-- The data follows --

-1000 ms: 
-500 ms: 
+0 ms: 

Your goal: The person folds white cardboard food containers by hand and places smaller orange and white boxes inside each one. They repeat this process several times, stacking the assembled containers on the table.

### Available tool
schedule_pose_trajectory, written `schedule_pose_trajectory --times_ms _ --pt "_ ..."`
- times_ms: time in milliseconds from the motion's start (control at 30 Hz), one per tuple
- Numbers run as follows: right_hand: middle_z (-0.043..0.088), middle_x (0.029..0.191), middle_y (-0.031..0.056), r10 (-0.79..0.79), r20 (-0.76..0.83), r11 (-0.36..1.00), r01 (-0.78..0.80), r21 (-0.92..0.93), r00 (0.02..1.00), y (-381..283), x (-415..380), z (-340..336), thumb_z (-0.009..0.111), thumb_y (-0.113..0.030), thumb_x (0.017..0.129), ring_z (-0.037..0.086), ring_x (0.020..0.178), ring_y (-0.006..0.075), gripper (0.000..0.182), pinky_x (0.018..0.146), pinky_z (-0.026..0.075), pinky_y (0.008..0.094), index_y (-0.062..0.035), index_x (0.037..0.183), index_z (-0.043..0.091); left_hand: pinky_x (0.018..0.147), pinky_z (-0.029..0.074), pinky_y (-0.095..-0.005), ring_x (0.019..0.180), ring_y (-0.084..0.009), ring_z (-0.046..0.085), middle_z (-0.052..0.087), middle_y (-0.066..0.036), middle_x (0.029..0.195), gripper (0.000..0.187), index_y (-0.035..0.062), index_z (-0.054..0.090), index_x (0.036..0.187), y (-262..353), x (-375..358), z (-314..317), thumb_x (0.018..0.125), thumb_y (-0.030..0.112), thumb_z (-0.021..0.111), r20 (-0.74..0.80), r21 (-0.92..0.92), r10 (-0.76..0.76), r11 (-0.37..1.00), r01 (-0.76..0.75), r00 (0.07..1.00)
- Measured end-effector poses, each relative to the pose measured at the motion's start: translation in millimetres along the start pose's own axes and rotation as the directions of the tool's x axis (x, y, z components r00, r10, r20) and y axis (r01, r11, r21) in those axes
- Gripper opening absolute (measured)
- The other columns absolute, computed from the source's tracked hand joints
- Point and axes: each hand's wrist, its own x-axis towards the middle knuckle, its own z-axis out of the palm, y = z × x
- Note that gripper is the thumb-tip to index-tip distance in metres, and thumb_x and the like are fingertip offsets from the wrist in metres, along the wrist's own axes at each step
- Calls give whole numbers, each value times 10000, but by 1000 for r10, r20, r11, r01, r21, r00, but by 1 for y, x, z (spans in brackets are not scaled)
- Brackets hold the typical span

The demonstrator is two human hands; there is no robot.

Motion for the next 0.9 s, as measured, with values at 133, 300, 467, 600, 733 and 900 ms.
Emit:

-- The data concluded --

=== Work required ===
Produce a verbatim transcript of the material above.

=== Task response ===
-1000 ms: 
-500 ms: 
+0 ms: 

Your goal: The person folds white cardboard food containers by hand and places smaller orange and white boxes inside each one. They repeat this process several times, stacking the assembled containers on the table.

### Available tool
schedule_pose_trajectory, written `schedule_pose_trajectory --times_ms _ --pt "_ ..."`
- times_ms: time in milliseconds from the motion's start (control at 30 Hz), one per tuple
- Numbers run as follows: right_hand: middle_z (-0.043..0.088), middle_x (0.029..0.191), middle_y (-0.031..0.056), r10 (-0.79..0.79), r20 (-0.76..0.83), r11 (-0.36..1.00), r01 (-0.78..0.80), r21 (-0.92..0.93), r00 (0.02..1.00), y (-381..283), x (-415..380), z (-340..336), thumb_z (-0.009..0.111), thumb_y (-0.113..0.030), thumb_x (0.017..0.129), ring_z (-0.037..0.086), ring_x (0.020..0.178), ring_y (-0.006..0.075), gripper (0.000..0.182), pinky_x (0.018..0.146), pinky_z (-0.026..0.075), pinky_y (0.008..0.094), index_y (-0.062..0.035), index_x (0.037..0.183), index_z (-0.043..0.091); left_hand: pinky_x (0.018..0.147), pinky_z (-0.029..0.074), pinky_y (-0.095..-0.005), ring_x (0.019..0.180), ring_y (-0.084..0.009), ring_z (-0.046..0.085), middle_z (-0.052..0.087), middle_y (-0.066..0.036), middle_x (0.029..0.195), gripper (0.000..0.187), index_y (-0.035..0.062), index_z (-0.054..0.090), index_x (0.036..0.187), y (-262..353), x (-375..358), z (-314..317), thumb_x (0.018..0.125), thumb_y (-0.030..0.112), thumb_z (-0.021..0.111), r20 (-0.74..0.80), r21 (-0.92..0.92), r10 (-0.76..0.76), r11 (-0.37..1.00), r01 (-0.76..0.75), r00 (0.07..1.00)
- Measured end-effector poses, each relative to the pose measured at the motion's start: translation in millimetres along the start pose's own axes and rotation as the directions of the tool's x axis (x, y, z components r00, r10, r20) and y axis (r01, r11, r21) in those axes
- Gripper opening absolute (measured)
- The other columns absolute, computed from the source's tracked hand joints
- Point and axes: each hand's wrist, its own x-axis towards the middle knuckle, its own z-axis out of the palm, y = z × x
- Note that gripper is the thumb-tip to index-tip distance in metres, and thumb_x and the like are fingertip offsets from the wrist in metres, along the wrist's own axes at each step
- Calls give whole numbers, each value times 10000, but by 1000 for r10, r20, r11, r01, r21, r00, but by 1 for y, x, z (spans in brackets are not scaled)
- Brackets hold the typical span

The demonstrator is two human hands; there is no robot.

Motion for the next 0.9 s, as measured, with values at 133, 300, 467, 600, 733 and 900 ms.
Emit:

No further answer is expected.